Seit der ehemalige Verfassungsschutzchef Hans-Georg Maaßen öffentlich erklärt hat, er wolle für die CDU für den Bundestag kandidieren, ist eine regelrechte Querfront der Panik ausgebrochen. Sie reicht von der sehr linken Amadeu Antonio Stiftung bis zur Unionsschwester CSU. Liest man die Schlagzeilen zu Maaßens Kandidatur, bekommt man den Eindruck, daß es sich bei dem Juristen um die kontroverseste politische Figur seit Franz Josef Strauß handelt.

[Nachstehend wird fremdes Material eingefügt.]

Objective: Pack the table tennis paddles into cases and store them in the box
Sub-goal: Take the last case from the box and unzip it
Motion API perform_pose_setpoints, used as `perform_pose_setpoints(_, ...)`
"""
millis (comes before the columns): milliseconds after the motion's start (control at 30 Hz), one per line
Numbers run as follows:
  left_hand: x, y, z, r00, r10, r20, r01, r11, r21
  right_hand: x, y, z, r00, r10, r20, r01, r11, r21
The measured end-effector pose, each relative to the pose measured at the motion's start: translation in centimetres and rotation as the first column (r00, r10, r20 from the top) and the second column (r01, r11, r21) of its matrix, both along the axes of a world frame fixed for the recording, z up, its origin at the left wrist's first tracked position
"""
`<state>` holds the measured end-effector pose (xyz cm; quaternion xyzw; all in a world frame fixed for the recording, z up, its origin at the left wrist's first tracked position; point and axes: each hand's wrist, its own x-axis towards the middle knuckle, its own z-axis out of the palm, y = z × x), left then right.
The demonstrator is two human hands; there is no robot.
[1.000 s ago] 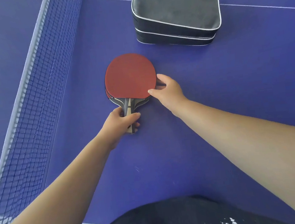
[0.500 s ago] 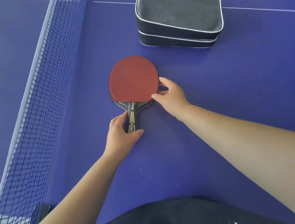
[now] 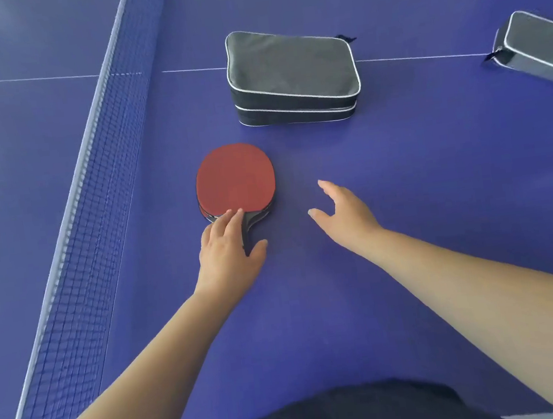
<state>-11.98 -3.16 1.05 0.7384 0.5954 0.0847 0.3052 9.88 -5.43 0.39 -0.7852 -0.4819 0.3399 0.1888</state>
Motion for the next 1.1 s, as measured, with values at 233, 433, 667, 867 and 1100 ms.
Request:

Nur erscheint Maaßen aufgrund seiner Umstrittenheit auch in der CSU noch etwas kontroverser als die bayrische Galionsfigur des deutschen Konservativismus. Jedenfalls handelt es sich um einen Mann, der offenbar so ziemlich alles spaltet; außer Atome. Die Zeit nennt Maaßen gar eine „toxische Personalie“ und selbst für den CDU-Politiker und Ostbeauftragten der Bundesregierung, Marco Wanderwitz, ist die Entscheidung seines Parteifreundes ein „Irrwitz“.